=== How to complete this task ===
From the records below, copy the lines that include "with".

=== Data supplied ===

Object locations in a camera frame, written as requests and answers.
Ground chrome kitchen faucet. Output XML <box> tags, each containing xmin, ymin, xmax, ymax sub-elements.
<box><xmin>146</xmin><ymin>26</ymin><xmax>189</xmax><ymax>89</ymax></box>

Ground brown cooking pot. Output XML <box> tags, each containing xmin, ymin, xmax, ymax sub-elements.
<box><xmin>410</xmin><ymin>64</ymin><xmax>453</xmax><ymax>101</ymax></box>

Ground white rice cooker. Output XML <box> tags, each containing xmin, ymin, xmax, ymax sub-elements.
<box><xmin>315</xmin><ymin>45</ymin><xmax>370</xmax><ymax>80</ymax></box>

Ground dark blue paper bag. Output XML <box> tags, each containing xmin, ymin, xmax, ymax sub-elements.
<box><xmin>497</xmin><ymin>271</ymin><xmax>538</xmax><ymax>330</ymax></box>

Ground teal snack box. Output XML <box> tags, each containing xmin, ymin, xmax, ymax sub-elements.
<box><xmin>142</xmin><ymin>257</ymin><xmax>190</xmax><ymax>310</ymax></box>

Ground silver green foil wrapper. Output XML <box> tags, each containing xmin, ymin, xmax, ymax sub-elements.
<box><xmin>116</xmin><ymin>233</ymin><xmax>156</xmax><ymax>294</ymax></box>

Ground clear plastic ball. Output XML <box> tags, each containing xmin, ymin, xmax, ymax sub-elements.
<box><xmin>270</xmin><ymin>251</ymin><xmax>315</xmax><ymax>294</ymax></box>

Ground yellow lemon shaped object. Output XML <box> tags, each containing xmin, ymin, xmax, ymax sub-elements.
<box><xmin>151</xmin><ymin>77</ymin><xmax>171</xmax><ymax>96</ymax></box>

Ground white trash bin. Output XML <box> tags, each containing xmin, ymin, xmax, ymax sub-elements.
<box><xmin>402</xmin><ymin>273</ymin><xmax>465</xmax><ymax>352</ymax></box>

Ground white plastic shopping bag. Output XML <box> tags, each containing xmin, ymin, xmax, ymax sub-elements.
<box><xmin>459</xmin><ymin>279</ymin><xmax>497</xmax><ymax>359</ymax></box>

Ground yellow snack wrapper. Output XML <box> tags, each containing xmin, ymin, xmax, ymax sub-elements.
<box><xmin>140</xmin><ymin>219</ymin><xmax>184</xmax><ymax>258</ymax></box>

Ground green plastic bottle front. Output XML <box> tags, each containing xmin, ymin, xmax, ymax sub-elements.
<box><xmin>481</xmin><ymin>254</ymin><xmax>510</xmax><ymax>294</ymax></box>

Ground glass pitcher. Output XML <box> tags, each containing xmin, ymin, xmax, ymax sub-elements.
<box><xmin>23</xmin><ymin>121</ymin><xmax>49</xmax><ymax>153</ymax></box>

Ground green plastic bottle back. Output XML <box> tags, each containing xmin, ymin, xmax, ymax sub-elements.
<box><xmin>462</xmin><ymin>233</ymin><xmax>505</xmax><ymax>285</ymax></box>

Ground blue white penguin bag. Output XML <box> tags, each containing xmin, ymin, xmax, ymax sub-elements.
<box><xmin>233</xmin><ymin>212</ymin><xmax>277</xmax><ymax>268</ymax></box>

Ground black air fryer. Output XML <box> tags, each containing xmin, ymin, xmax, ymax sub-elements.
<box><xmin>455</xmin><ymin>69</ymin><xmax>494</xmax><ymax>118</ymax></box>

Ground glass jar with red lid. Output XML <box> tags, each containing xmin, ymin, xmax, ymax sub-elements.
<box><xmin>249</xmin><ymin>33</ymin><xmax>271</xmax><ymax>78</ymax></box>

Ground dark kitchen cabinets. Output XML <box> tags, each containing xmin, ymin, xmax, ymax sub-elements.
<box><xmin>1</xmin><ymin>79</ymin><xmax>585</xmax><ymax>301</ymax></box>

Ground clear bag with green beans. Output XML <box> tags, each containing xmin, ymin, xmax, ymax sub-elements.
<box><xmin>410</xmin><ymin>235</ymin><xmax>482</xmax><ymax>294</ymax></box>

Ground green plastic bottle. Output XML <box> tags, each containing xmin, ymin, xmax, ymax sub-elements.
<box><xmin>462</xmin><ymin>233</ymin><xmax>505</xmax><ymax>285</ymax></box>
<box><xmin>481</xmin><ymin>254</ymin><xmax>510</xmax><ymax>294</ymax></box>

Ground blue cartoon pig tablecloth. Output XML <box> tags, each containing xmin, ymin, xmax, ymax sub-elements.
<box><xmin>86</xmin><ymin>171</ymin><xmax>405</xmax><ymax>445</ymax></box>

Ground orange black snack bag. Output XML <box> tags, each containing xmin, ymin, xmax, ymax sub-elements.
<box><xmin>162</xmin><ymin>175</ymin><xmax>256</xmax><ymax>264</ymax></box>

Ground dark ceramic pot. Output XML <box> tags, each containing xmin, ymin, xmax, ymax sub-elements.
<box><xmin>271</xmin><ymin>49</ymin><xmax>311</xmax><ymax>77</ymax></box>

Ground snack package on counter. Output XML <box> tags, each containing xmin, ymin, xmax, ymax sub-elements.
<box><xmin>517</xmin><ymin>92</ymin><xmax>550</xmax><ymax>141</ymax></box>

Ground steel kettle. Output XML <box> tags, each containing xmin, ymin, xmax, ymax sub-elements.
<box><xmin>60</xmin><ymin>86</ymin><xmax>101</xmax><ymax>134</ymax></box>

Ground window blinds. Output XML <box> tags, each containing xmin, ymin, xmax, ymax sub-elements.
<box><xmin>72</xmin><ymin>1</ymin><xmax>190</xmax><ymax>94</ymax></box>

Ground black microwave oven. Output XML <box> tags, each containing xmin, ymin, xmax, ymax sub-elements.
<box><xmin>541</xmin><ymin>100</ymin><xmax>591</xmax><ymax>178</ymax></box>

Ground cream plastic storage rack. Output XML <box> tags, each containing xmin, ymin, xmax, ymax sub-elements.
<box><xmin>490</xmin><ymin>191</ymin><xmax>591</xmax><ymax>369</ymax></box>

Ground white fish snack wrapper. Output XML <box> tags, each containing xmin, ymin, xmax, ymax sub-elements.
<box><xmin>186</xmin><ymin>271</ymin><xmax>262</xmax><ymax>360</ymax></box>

=== Response area ===
Ground glass jar with red lid. Output XML <box> tags, each containing xmin, ymin, xmax, ymax sub-elements.
Ground clear bag with green beans. Output XML <box> tags, each containing xmin, ymin, xmax, ymax sub-elements.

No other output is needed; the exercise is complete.